Clinton, Reganm JFK, Lincoln etc. were masters of all three levels. Bush (who I am not a fan), was good with Big and medium range but had no ability for the details--thus this mess in the war. HRC just okay on all three levels but staggeringly brilliant on the details.
Obama is ALL big picture, has no experience on medium rangs (logistics) and doesn't have any details.
The question is, does it matter to anyone? It does to me, because I am sick of the Bush's strategy for war with no oversight on the disgusting mess that we have left here. However, I am still voting for him because he is better than McCain.
Like I said, I support him because of the alternative.
Have you not looked into Obama's history? He organized, planned, drummed up support for, and enacted changes at every level--strategy, logistics, and details--for YEARS in several different venues. He has been staggeringly successful on all those leves when it comes to making people happy with the results and getting things done effectively. For you to not know this suggests a dearth of research, or perhaps a bias that prevents you from seeing his experience.
To repeat, I am voting for him and he is going to win, no doubt, but details are important and I'd like to see him be pressed to give them now before he gets into the Whitehouse? Why? Because we need to tell him what we want him to improve on while he is still trying to win our votes as he is more likely to listen now. Like I said, he is going to win hands down and I support him.
And he didn't do all this community work for years. If you read the article behind the notorious New Yorker cartoon, which is the most detailed display of his political experience, you will see that he spent brief times working on surface levels as he rose quickly.
I think you have a dearth of research, or perhaps a bias that prevents you from seeing his real experience.
I also like the comparison of Obama's 50-state strategy in the primary and general to his worldcentric approach toward foreign policy. I had not thought about that.
We see how well that worked out...
So, in reality... the so called "surge" was simply returning to the recommendations of the first group of generals.
Will someone please tell the press that the Taliban and Al-Qaeda are not in Iran and to quit reading from McCain's play book? The Taliban and Al-Qaeda are Sunni. Iran is quite predominantly Shia. The two don't mix well. They don't play well with each other. People in Al-Qaeda have said, paraphrasing here, that Shia are dogs (which aren't man's best friend in Muslim countries) and that they would like to destroy them, referring, I believe, at the time to Iran.
Thanks for this Post; I think you nailed it. I have long thought that that's where he is coming from. But many people miss the point - deliberately or otherwise. I would really love to see him explain that in one of his master speeches. He may be starting to do that, but I would love to see him explain his frame of reference more than he has up to now.

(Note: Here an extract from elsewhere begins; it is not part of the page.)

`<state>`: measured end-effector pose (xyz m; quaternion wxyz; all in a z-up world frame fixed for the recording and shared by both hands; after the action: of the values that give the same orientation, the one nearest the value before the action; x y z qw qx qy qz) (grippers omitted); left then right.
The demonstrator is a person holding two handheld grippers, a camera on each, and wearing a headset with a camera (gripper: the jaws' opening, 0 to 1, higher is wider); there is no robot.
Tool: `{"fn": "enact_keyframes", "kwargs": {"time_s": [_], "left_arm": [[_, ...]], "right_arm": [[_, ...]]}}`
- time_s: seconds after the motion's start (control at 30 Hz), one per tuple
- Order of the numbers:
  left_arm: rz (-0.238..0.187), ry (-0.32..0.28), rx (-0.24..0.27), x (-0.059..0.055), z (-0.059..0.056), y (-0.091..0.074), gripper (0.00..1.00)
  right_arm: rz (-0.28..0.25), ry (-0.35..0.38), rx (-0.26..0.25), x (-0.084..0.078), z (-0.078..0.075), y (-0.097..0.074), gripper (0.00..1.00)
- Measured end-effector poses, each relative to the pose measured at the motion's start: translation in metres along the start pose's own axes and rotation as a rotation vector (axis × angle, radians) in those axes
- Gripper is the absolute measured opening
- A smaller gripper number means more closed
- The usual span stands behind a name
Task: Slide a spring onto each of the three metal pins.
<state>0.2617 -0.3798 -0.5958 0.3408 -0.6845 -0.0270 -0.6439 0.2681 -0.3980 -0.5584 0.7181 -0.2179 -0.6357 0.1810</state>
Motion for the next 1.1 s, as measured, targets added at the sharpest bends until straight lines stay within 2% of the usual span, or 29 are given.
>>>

The fact he has not, is part of the reason, I think, why he has been accused of flip-flopping - such a dreadful term. He is way ahead of (above?) the pack. I just wish there was some way he could get that across, i.e. that he starts with the 30,000 ft. view - the big picture, without being painted as being "high and mighty". Finally, needless to say, he is right in his approach - you have to start with Strategy.